_WORK INSTRUCTION:_ An exact copy of the lines from the one containing "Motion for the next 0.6" to the end of the records below is required, and nothing else.
Segment Start: DATASET RECORDS
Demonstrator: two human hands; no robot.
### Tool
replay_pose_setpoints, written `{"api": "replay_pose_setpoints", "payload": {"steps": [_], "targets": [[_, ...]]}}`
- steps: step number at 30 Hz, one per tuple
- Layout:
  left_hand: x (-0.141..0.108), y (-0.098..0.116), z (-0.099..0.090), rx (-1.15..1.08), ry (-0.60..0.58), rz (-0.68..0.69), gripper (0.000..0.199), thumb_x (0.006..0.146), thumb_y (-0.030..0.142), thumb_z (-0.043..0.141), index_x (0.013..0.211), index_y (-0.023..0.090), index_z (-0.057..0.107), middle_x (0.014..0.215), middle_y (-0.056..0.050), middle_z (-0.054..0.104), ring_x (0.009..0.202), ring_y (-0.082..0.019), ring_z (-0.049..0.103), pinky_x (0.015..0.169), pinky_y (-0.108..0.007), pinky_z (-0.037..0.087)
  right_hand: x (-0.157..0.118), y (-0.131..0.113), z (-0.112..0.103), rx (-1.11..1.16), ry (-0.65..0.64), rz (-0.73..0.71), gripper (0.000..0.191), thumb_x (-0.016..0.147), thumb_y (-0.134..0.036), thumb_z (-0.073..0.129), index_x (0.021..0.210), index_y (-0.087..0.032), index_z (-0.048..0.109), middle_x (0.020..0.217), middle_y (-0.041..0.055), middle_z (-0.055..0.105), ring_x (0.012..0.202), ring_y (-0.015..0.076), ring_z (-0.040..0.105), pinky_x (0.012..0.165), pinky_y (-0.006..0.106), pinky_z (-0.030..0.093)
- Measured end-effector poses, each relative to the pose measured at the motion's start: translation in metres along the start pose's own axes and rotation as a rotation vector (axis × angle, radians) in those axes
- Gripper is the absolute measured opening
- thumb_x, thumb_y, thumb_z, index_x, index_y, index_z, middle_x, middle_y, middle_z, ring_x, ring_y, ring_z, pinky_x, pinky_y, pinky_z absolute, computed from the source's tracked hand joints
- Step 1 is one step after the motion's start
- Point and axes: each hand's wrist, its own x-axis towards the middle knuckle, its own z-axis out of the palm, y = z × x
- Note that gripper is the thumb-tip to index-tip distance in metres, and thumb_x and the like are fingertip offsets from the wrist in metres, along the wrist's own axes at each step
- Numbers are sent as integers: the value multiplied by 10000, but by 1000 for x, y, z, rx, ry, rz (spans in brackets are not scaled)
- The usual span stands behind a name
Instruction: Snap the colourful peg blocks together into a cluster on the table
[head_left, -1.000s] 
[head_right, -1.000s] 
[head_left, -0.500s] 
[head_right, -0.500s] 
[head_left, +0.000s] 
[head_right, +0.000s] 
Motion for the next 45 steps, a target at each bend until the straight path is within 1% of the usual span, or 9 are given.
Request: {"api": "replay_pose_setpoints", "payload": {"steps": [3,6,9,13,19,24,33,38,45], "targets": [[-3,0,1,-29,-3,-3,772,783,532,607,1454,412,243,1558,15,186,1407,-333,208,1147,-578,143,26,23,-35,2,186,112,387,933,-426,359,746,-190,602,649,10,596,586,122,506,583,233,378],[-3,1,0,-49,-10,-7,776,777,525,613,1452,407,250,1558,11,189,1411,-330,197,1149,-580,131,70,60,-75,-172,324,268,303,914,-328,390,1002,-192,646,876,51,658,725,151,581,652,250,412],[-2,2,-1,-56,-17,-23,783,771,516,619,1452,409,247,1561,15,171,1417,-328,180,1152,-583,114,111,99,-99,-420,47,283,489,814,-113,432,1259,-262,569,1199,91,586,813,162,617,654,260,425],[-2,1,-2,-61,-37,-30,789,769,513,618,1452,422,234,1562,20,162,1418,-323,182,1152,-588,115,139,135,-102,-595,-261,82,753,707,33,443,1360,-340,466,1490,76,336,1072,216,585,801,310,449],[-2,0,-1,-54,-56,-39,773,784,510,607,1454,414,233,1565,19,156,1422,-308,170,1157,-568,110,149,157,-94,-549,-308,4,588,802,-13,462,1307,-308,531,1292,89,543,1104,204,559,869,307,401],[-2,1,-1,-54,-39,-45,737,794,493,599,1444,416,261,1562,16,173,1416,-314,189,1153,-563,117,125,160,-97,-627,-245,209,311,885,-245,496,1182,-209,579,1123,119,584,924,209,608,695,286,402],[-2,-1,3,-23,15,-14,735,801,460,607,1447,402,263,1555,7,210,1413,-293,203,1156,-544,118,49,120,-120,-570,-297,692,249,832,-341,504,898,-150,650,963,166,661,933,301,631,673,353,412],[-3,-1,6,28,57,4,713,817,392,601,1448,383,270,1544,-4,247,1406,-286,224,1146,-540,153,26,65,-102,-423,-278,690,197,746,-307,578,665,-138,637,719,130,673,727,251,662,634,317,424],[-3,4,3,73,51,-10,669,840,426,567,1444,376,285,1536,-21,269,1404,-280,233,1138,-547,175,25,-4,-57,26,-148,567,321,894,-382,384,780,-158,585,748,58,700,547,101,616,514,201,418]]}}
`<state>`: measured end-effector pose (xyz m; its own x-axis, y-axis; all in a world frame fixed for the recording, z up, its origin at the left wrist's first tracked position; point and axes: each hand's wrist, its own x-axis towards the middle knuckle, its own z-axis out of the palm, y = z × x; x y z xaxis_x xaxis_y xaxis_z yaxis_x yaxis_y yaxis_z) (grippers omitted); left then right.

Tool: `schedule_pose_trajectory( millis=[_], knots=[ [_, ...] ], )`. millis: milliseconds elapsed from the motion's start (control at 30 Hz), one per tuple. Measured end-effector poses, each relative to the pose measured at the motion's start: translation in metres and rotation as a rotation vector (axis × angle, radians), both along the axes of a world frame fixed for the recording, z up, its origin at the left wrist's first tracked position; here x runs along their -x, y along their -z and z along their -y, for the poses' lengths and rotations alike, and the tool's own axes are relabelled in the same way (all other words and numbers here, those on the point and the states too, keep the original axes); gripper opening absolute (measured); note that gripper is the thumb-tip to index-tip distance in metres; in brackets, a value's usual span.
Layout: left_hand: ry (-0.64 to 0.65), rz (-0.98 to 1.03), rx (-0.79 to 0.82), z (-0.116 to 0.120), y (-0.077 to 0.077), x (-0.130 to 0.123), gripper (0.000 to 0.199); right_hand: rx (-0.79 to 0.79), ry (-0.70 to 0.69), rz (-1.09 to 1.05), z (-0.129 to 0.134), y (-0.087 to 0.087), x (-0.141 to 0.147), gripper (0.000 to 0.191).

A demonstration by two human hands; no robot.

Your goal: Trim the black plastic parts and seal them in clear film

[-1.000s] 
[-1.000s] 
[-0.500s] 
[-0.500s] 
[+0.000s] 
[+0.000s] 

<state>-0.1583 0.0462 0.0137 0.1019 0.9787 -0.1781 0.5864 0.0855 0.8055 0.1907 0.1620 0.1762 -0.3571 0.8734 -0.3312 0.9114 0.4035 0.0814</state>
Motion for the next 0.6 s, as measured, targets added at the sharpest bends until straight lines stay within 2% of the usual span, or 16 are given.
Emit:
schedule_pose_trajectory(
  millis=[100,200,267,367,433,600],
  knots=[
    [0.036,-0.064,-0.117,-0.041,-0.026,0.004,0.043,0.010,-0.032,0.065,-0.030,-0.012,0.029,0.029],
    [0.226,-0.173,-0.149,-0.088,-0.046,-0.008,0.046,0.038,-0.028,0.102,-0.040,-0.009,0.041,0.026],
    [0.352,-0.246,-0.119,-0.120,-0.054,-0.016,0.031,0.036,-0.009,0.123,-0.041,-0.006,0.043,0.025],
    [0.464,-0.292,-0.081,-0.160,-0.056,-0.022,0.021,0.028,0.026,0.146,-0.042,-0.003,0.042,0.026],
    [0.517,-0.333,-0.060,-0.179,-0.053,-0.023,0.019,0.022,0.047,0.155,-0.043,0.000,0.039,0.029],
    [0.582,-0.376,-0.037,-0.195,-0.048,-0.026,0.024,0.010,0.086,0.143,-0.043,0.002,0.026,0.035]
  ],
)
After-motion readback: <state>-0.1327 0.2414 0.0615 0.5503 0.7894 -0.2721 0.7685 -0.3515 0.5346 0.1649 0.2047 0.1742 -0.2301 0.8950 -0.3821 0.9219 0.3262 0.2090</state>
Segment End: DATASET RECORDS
_WRITTEN RESPONSE:_
Motion for the next 0.6 s, as measured, targets added at the sharpest bends until straight lines stay within 2% of the usual span, or 16 are given.
Emit:
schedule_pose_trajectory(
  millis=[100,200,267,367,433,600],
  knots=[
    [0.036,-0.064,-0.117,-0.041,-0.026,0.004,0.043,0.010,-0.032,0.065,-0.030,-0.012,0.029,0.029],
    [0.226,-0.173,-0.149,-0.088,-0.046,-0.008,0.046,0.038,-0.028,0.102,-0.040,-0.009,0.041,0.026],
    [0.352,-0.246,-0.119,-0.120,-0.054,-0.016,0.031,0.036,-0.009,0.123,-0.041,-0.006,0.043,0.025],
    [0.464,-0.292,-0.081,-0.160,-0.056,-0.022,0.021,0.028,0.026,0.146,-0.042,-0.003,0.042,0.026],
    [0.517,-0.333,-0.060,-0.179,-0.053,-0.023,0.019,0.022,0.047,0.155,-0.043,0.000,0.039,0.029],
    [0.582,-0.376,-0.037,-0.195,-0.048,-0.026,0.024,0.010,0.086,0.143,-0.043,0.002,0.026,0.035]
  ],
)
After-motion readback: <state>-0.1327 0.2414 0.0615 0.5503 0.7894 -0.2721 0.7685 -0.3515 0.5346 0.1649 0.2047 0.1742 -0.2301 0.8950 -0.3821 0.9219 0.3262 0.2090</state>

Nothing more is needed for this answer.